使いやすく、そして、いい音を提供する音響ネットワーク

 菊地氏 高久氏

ヤマハサウンドシステム株式会社 マーケティング部 事業企画課
課長:菊地 智彦 氏 / 主任:高久 孝志 氏

ヤマハサウンドシステム株式会社は、劇場やホール、スタジアムなどの公共空間において最適な音響システムを提供する音響エンジニアリング会社で、プランニング・施工・調整・保守やそれらを構築するために必要な音響機器の開発・製造も行っています。
数多くの施工実績から蓄積したノウハウ、高い顧客満足から得られた信頼をもとに、先進技術を駆使し、使いやすく、高音質、高明瞭度、高信頼度の音響システムを実現します。早期より柔軟な運用を実現する音響システムのネットワーク化に取り組み、オーディオネットワークの構築をしています。

多くの感動を生む劇場やホール、スタジアムの音響システム

劇場やホールではさまざまな演目の演出を支援し、スタジアムでは観客席のすべてに明瞭なアナウンスや競技演出を支える音響システムは、施設ごとに作りこまれています。音響システムから生まれた音声は、数多くの人に感動を届けています。

トヨタスタジアム

ネットワーク化が加速する音響システム

音響システムは、昔、すべてがアナログでした。1980年代後半、音響システムにデジタル機器が導入されるようになりました。ヤマハがデジタルミキサーを発売したのもこの頃です。機器はデジタル化が進みましたが、それらを繋ぐケーブルはアナログでした。素材が高音質でも、伝送距離が長くなることで音質が劣化する問題がありました。その後、デジタル機器同士をデジタルで繋ぐようになり、今ではネットワーク化することが主流です。今は「空気振動を電気信号に変換するマイク」と「電気信号を空気振動に変換するスピーカー」だけがアナログで、それ以外はほぼデジタル処理といえます。
音響システムのネットワーク化のメリットの一つ目は、アナログ信号の長距離伝送による音質劣化が少なくなり、高音質が維持できます。二つ目は、伝送路を容易に二重化でき、障害対応力を高められます。三つ目は、配線変更が必要になるような構成変更が容易で、多様な演出要望にも柔軟に対応できるようになりました。また、タブレット端末から無線LANを通して、音響システムの遠隔操作や監視も可能で、操作性が格段に向上しています。

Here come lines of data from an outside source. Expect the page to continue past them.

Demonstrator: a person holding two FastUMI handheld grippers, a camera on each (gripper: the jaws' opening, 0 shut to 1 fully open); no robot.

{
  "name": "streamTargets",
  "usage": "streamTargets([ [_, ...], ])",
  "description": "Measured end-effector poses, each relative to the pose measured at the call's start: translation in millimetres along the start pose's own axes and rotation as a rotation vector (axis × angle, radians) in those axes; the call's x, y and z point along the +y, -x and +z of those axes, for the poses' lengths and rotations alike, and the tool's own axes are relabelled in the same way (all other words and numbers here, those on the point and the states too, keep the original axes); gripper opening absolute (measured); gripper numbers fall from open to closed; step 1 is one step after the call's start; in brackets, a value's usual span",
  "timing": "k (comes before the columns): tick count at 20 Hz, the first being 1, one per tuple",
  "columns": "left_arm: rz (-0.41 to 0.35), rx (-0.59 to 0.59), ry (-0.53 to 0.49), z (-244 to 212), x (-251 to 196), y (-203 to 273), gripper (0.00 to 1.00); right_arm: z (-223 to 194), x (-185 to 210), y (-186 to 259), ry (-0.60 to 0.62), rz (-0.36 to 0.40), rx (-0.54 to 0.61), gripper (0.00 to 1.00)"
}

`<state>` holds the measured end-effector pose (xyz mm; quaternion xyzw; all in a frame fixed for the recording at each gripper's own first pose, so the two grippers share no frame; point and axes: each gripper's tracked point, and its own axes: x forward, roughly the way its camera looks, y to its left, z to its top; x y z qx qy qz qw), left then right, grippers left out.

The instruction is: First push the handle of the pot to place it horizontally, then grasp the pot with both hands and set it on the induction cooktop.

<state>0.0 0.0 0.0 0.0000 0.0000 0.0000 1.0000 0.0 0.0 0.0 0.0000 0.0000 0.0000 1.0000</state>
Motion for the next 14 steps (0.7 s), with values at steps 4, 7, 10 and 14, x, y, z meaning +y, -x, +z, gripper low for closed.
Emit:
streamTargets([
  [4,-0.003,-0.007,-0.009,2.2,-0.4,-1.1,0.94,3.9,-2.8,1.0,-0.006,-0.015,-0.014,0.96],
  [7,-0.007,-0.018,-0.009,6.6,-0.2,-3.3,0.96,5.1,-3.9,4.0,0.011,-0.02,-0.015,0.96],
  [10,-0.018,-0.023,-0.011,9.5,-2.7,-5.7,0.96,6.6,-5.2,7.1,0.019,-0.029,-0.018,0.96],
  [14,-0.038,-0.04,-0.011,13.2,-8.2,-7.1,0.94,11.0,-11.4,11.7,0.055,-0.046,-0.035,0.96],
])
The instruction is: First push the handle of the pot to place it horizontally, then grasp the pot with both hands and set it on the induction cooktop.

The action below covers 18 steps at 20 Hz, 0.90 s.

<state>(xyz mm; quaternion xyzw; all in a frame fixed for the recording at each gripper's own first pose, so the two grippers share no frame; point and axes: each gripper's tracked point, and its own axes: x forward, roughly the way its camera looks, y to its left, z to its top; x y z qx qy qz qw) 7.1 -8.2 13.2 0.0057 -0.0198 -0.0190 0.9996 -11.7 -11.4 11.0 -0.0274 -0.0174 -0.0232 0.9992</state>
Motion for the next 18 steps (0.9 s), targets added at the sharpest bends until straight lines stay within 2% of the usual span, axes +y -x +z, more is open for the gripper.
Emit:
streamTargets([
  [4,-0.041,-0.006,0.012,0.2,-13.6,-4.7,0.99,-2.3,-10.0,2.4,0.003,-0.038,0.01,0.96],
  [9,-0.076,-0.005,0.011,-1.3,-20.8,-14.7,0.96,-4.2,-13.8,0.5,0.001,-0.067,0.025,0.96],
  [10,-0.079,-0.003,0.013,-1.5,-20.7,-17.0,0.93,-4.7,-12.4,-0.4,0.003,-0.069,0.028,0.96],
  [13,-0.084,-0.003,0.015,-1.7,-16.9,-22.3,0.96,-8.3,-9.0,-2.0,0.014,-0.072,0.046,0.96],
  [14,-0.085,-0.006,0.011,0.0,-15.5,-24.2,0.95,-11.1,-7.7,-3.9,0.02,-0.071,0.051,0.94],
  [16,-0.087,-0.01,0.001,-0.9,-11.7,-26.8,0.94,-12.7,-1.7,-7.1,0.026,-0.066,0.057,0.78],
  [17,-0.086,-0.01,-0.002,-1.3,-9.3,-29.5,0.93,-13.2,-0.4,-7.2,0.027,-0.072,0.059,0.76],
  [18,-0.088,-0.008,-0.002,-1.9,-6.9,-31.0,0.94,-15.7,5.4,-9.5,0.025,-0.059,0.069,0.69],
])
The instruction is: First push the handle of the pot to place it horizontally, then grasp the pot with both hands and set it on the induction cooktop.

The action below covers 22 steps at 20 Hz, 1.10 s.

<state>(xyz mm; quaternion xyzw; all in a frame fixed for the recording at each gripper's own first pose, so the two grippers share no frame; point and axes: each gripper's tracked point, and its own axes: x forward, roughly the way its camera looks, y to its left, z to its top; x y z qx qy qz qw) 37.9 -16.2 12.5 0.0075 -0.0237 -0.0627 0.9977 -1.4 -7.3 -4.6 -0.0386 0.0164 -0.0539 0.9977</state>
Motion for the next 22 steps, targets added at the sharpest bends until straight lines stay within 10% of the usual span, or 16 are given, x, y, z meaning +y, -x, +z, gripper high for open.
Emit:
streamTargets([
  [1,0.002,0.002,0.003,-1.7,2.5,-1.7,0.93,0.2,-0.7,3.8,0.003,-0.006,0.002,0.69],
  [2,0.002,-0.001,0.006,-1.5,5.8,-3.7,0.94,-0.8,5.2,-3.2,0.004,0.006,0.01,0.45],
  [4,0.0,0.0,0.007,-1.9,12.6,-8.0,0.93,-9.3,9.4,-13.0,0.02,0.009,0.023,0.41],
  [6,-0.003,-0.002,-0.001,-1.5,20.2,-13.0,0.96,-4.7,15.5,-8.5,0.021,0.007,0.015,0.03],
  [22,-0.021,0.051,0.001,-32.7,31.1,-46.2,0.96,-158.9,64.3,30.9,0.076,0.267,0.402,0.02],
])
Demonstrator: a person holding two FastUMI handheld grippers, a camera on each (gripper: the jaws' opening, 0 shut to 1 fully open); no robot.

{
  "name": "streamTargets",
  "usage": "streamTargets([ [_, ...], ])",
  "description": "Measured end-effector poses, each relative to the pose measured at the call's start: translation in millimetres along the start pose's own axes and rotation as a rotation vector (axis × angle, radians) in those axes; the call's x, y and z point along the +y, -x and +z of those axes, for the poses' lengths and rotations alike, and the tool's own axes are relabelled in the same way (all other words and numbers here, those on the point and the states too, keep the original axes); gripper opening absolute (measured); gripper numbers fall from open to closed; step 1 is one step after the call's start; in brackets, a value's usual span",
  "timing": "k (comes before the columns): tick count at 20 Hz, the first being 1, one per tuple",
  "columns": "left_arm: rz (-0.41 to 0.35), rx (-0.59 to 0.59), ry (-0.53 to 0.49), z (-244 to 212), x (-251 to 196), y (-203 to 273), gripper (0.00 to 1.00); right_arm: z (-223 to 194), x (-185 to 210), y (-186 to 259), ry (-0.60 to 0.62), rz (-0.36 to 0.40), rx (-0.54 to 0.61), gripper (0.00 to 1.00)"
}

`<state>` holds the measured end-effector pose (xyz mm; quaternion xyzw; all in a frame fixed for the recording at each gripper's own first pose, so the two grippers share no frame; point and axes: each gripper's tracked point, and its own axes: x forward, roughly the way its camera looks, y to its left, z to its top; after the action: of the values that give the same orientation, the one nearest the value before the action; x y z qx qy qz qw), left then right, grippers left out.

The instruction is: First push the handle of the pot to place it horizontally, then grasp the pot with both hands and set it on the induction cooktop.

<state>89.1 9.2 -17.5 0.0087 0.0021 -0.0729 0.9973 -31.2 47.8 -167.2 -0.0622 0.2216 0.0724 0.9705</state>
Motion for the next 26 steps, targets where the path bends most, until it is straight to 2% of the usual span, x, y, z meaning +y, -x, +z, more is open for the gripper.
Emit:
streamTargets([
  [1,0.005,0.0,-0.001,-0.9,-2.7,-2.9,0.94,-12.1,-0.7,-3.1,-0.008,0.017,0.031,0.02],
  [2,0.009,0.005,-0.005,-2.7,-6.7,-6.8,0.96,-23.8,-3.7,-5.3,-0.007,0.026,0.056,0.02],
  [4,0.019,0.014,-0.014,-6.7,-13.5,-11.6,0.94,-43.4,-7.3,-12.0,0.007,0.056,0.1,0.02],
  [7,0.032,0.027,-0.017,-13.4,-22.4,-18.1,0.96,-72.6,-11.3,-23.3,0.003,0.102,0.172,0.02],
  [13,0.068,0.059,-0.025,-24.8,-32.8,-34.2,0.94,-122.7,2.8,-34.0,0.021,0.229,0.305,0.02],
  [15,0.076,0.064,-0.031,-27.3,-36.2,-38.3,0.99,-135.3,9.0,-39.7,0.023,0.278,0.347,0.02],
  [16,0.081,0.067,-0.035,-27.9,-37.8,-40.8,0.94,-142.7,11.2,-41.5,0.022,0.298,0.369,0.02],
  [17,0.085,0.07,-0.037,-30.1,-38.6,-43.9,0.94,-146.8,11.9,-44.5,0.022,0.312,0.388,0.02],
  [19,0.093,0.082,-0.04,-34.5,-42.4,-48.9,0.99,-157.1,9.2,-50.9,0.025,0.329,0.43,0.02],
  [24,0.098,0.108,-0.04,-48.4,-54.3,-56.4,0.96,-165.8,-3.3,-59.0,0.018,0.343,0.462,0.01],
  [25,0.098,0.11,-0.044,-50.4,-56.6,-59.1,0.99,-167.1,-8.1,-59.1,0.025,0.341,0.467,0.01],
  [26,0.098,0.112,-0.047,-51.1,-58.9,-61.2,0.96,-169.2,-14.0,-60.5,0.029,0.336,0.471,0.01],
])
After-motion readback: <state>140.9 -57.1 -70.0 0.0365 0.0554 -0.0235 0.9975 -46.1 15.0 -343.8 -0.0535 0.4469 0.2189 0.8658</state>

ホール・劇場の中規模な音響ネットワーク、スタジアムの大規模な音響ネットワーク

ホールや劇場では、舞台近くにマイク、客席や舞台には数十もスピーカーを配置しています。例えば、舞台近くの「舞台袖」、音響オペレーションを行う客席後方の「調整室」、「音響マシンルーム」の離れた3か所に設置された音響機器を光ネットワーク接続し、アナログ伝送部分を最小限にしています。
スタジアムは多いところでは数百というスピーカーで観客席に音声を届けます。ホールや劇場と同様にアナログ伝送が最小限になるように音響機器を配置し、長距離伝送が必要な部分に光ファイバーを使用します。

音響システム業界に求められるネットワーク人材

音響システムには、ネットワークが必須の時代になりました。ネットワークを上手に構築し、扱えるエンジニアが求められています。また、音響システム以外のシステムにおいてもネットワーク化が進んでおり、施設運営する方にとってもネットワークスキルが求められています。ITスキルをお持ちで、音楽や音響、エンターテインメントが好きという人は、この世界で歓迎されると思います。

バックヤード写真

既存の制約を乗り越え続ける音響ネットワーク

音響システムのネットワーク化により、長距離伝送による音質劣化、障害対応力の向上、多様な演出要望に応える柔軟な構成変更など多くの制約を乗り越えてきました。これからも、さらにネットワーク化が進むでしょう。また、ローカルネットワークから外に飛び出していくことによって、地理的な条件をも乗り越えて、あらゆる場所でエンターテインメントを楽しむことが可能になると思います。